Looking only at the lines below that contain "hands", give the number of them and no other text.
Record extracts START
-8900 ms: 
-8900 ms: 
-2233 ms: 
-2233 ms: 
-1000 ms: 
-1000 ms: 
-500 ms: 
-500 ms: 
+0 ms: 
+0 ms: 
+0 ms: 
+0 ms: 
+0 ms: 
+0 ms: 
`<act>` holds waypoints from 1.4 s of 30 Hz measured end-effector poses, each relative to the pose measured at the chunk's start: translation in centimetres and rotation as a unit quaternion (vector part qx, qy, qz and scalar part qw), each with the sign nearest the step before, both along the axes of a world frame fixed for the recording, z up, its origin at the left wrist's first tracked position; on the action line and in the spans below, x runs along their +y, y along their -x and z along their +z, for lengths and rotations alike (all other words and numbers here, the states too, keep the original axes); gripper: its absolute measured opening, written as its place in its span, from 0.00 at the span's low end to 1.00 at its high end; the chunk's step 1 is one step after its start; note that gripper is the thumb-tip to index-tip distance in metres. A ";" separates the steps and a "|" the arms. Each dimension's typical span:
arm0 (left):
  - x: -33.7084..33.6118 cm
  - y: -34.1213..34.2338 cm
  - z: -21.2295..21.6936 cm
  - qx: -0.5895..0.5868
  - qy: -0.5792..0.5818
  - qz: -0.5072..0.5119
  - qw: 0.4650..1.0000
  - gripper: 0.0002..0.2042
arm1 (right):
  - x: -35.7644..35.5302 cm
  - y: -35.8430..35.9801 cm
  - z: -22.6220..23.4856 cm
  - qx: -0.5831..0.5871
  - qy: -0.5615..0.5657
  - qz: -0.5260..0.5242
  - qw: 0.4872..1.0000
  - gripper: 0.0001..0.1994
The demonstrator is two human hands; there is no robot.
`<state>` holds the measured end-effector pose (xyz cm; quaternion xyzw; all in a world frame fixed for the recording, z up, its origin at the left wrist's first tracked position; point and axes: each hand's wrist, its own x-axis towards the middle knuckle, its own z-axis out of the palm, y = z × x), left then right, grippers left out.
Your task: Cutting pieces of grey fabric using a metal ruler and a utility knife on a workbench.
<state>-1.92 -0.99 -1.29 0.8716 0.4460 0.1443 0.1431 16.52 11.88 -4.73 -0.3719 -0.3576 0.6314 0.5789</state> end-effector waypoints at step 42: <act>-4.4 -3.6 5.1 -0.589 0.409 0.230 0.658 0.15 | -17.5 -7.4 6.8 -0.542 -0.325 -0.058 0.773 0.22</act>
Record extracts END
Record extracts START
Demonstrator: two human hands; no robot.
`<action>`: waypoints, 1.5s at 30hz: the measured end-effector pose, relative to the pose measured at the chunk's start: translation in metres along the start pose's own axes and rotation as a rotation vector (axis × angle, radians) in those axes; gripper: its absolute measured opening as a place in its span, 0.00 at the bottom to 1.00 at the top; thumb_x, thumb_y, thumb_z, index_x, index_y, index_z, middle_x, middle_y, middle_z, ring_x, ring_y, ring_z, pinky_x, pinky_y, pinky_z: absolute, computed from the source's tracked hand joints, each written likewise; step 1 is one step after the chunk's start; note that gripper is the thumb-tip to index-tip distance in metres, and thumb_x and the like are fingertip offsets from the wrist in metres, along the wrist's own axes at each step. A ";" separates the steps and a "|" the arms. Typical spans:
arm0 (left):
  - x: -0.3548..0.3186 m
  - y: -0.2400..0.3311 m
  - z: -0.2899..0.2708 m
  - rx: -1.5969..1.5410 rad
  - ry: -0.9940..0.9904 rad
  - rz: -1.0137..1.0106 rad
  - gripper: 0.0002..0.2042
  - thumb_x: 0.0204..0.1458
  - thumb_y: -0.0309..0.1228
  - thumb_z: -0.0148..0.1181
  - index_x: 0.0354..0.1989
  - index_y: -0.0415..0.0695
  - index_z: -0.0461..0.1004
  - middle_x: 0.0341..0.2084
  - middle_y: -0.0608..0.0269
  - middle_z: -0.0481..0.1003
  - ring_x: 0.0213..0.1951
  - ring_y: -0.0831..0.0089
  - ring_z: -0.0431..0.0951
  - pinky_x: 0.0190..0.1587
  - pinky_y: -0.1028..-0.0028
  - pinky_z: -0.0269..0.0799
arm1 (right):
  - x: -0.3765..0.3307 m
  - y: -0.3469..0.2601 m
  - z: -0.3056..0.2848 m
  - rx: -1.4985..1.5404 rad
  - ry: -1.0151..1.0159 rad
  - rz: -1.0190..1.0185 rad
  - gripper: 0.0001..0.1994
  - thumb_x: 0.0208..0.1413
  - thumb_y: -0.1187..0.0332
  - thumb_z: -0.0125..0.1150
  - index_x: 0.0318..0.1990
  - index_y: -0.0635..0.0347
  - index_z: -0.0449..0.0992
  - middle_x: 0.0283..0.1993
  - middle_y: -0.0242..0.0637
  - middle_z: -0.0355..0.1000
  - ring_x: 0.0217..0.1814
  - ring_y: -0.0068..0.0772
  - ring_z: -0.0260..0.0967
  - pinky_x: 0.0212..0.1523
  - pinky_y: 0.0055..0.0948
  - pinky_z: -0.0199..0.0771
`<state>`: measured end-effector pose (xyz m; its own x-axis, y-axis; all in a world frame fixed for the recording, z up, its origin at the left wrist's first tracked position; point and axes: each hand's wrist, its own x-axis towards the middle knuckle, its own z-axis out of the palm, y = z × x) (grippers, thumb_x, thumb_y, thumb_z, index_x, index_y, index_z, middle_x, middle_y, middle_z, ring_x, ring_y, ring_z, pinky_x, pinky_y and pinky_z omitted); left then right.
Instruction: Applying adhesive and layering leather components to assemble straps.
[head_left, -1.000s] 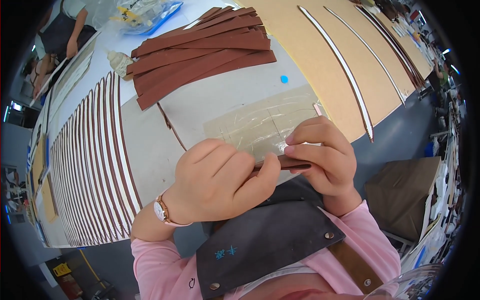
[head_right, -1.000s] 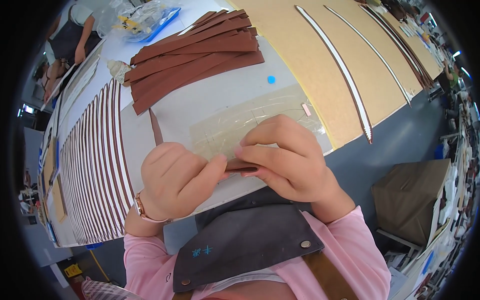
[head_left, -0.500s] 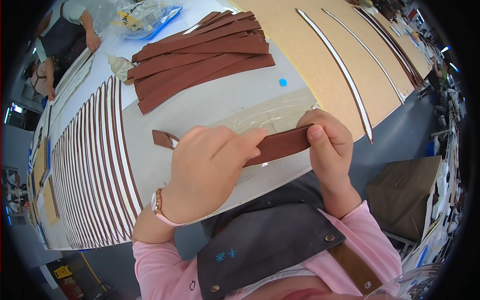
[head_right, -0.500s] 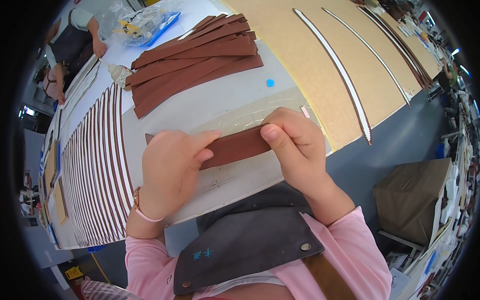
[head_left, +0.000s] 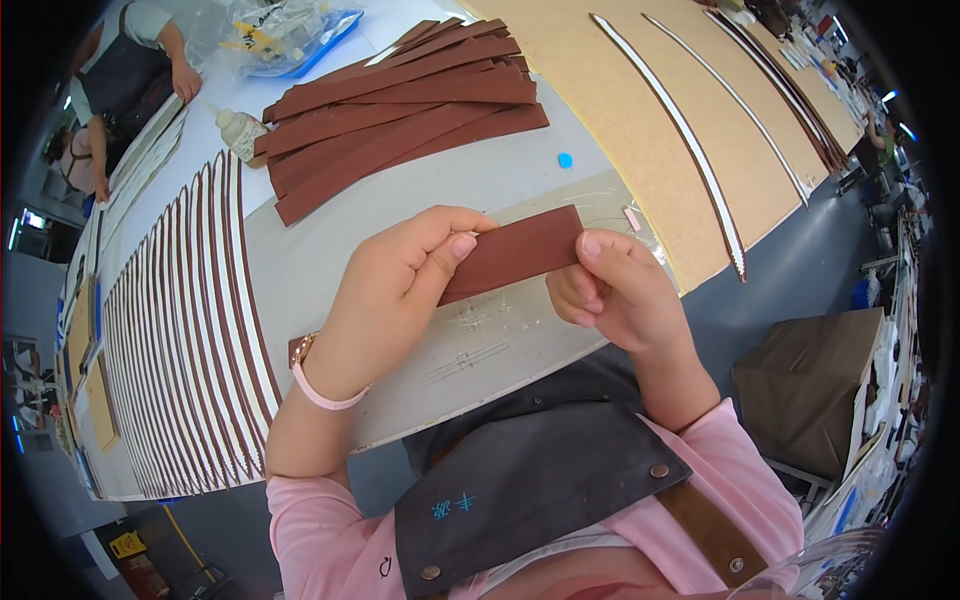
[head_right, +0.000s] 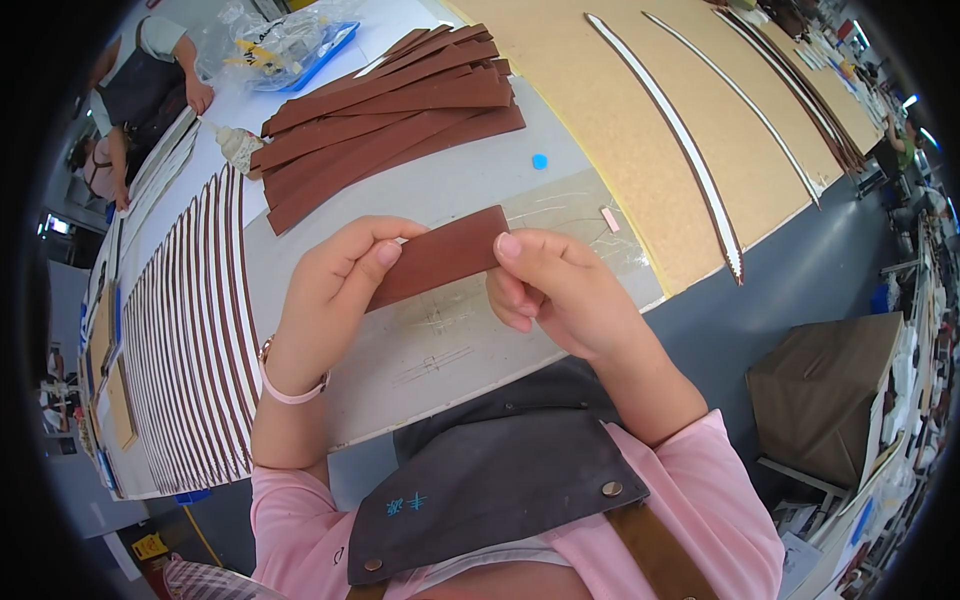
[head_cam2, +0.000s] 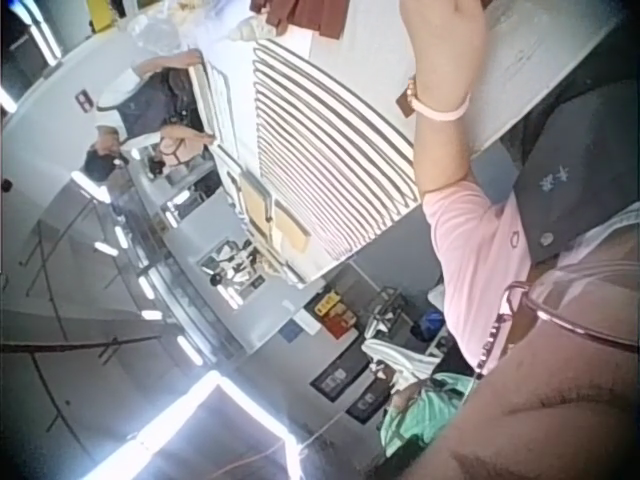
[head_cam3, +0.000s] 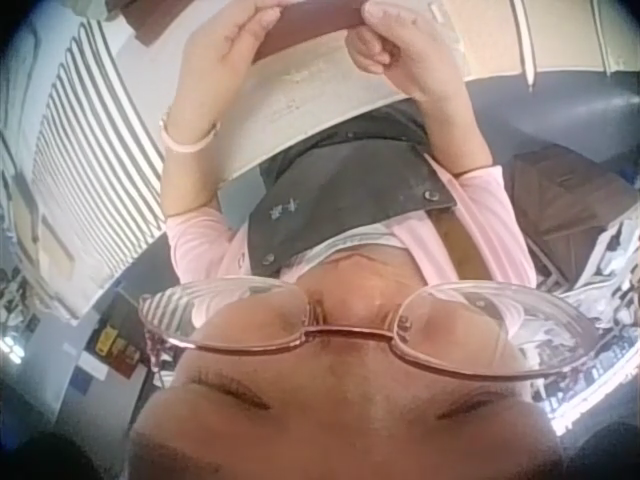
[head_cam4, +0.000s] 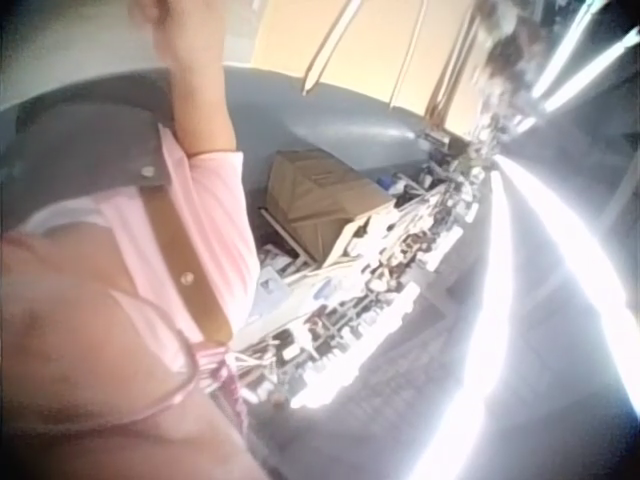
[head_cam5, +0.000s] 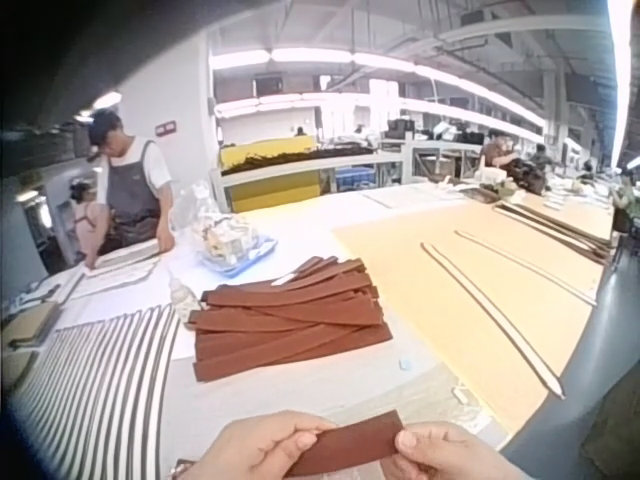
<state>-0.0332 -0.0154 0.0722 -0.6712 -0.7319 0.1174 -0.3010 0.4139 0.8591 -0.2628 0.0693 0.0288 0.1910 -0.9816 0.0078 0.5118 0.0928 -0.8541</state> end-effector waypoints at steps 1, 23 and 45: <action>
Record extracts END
**Exercise answer:**
2